What you return must match the records character for character.

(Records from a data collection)
------------------------------------------------------------
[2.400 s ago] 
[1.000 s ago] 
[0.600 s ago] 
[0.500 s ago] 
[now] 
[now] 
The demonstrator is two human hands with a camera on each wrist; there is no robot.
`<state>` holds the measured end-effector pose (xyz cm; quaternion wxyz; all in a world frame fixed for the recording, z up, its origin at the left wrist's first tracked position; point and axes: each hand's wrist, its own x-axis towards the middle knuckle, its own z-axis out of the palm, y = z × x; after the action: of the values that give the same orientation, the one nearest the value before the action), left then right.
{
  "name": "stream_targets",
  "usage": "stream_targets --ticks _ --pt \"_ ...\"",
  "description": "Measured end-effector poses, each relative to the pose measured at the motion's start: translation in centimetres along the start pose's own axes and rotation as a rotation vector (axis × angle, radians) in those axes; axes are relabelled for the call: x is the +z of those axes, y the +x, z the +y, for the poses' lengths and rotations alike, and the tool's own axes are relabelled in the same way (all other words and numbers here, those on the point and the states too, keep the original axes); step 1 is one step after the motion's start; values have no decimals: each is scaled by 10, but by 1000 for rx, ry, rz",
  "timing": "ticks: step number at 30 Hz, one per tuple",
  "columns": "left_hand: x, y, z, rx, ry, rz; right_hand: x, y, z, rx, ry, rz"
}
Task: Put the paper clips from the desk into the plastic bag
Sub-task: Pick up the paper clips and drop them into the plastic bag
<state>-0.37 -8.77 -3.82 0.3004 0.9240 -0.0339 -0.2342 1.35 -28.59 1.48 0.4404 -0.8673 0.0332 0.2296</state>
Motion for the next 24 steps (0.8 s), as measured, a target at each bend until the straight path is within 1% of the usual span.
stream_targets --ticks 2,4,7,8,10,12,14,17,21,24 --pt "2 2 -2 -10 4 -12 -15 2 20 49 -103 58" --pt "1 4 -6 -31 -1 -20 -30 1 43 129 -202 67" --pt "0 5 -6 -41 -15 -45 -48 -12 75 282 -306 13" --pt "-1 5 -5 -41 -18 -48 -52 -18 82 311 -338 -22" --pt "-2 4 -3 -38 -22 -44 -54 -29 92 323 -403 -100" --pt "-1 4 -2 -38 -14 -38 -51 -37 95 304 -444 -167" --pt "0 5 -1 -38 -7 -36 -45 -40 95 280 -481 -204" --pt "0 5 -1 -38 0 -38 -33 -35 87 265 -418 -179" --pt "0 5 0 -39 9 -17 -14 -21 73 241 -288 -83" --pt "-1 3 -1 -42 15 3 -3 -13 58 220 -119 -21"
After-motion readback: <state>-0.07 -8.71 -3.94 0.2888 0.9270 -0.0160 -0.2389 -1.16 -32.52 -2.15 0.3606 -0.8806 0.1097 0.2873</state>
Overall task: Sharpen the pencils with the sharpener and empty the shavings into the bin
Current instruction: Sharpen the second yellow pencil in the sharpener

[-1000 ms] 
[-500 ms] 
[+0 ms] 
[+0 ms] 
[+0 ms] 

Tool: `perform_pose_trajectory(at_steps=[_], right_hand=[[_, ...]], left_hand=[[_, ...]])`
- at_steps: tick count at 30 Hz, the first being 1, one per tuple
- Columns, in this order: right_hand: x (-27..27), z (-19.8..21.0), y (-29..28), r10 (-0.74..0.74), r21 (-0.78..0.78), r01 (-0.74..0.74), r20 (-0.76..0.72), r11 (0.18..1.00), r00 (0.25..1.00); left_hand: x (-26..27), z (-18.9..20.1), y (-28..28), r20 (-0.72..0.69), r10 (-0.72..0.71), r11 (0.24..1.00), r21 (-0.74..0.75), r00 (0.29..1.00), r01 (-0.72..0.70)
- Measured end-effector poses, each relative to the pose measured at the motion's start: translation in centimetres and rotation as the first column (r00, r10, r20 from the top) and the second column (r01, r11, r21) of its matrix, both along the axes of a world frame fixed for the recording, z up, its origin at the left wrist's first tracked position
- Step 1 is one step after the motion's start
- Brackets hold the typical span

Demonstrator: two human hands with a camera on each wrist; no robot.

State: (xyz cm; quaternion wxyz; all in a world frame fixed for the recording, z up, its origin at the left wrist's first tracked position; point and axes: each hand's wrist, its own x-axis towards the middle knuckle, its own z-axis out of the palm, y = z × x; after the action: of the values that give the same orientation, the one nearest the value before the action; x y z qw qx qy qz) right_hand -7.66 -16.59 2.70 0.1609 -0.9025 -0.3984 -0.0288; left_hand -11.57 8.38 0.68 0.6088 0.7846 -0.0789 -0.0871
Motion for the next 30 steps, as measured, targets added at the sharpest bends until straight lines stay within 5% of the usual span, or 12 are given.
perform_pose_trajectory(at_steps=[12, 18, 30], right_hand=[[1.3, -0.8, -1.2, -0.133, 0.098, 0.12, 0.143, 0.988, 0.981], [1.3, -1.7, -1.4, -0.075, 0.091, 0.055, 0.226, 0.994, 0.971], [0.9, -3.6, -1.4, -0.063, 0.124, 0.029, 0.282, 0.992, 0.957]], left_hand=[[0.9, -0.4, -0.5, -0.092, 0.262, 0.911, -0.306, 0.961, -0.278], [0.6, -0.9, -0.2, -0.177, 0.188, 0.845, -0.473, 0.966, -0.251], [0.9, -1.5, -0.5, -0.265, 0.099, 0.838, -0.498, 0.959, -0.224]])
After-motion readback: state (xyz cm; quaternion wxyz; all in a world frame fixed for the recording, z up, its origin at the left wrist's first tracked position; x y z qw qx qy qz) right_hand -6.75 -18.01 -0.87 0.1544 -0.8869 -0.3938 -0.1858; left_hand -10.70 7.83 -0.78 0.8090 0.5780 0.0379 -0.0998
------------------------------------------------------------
= Solution to this task =
[2.400 s ago] 
[1.000 s ago] 
[0.600 s ago] 
[0.500 s ago] 
[now] 
[now] 
The demonstrator is two human hands with a camera on each wrist; there is no robot.
`<state>` holds the measured end-effector pose (xyz cm; quaternion wxyz; all in a world frame fixed for the recording, z up, its origin at the left wrist's first tracked position; point and axes: each hand's wrist, its own x-axis towards the middle knuckle, its own z-axis out of the palm, y = z × x; after the action: of the values that give the same orientation, the one nearest the value before the action), left then right.
{
  "name": "stream_targets",
  "usage": "stream_targets --ticks _ --pt \"_ ...\"",
  "description": "Measured end-effector poses, each relative to the pose measured at the motion's start: translation in centimetres along the start pose's own axes and rotation as a rotation vector (axis × angle, radians) in those axes; axes are relabelled for the call: x is the +z of those axes, y the +x, z the +y, for the poses' lengths and rotations alike, and the tool's own axes are relabelled in the same way (all other words and numbers here, those on the point and the states too, keep the original axes); step 1 is one step after the motion's start; values have no decimals: each is scaled by 10, but by 1000 for rx, ry, rz",
  "timing": "ticks: step number at 30 Hz, one per tuple",
  "columns": "left_hand: x, y, z, rx, ry, rz; right_hand: x, y, z, rx, ry, rz"
}
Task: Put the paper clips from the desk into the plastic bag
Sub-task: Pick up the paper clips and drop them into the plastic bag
<state>-0.37 -8.77 -3.82 0.3004 0.9240 -0.0339 -0.2342 1.35 -28.59 1.48 0.4404 -0.8673 0.0332 0.2296</state>
Motion for the next 24 steps (0.8 s), as measured, a target at each bend until the straight path is within 1% of the usual span.
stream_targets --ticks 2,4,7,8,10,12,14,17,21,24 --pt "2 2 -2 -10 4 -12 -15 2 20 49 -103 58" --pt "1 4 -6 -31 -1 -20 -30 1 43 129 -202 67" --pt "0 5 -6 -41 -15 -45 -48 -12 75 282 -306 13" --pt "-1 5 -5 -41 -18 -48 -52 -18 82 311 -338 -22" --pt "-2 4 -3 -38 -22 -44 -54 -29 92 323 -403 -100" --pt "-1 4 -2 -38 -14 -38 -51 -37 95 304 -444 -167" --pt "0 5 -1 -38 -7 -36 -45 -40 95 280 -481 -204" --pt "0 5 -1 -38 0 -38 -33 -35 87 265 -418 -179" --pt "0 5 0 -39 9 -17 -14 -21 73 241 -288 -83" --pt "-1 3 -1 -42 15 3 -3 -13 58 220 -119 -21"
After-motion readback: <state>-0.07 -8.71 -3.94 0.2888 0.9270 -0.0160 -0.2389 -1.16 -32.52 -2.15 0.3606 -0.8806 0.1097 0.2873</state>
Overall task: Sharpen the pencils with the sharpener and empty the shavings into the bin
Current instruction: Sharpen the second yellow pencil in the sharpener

[-1000 ms] 
[-500 ms] 
[+0 ms] 
[+0 ms] 
[+0 ms] 

Tool: `perform_pose_trajectory(at_steps=[_], right_hand=[[_, ...]], left_hand=[[_, ...]])`
- at_steps: tick count at 30 Hz, the first being 1, one per tuple
- Columns, in this order: right_hand: x (-27..27), z (-19.8..21.0), y (-29..28), r10 (-0.74..0.74), r21 (-0.78..0.78), r01 (-0.74..0.74), r20 (-0.76..0.72), r11 (0.18..1.00), r00 (0.25..1.00); left_hand: x (-26..27), z (-18.9..20.1), y (-28..28), r20 (-0.72..0.69), r10 (-0.72..0.71), r11 (0.24..1.00), r21 (-0.74..0.75), r00 (0.29..1.00), r01 (-0.72..0.70)
- Measured end-effector poses, each relative to the pose measured at the motion's start: translation in centimetres and rotation as the first column (r00, r10, r20 from the top) and the second column (r01, r11, r21) of its matrix, both along the axes of a world frame fixed for the recording, z up, its origin at the left wrist's first tracked position
- Step 1 is one step after the motion's start
- Brackets hold the typical span

Demonstrator: two human hands with a camera on each wrist; no robot.

State: (xyz cm; quaternion wxyz; all in a world frame fixed for the recording, z up, its origin at the left wrist's first tracked position; point and axes: each hand's wrist, its own x-axis towards the middle knuckle, its own z-axis out of the palm, y = z × x; after the action: of the values that give the same orientation, the one nearest the value before the action; x y z qw qx qy qz) right_hand -7.66 -16.59 2.70 0.1609 -0.9025 -0.3984 -0.0288; left_hand -11.57 8.38 0.68 0.6088 0.7846 -0.0789 -0.0871
Motion for the next 30 steps, as measured, targets added at the sharpest bends until straight lines stay within 5% of the usual span, or 12 are given.
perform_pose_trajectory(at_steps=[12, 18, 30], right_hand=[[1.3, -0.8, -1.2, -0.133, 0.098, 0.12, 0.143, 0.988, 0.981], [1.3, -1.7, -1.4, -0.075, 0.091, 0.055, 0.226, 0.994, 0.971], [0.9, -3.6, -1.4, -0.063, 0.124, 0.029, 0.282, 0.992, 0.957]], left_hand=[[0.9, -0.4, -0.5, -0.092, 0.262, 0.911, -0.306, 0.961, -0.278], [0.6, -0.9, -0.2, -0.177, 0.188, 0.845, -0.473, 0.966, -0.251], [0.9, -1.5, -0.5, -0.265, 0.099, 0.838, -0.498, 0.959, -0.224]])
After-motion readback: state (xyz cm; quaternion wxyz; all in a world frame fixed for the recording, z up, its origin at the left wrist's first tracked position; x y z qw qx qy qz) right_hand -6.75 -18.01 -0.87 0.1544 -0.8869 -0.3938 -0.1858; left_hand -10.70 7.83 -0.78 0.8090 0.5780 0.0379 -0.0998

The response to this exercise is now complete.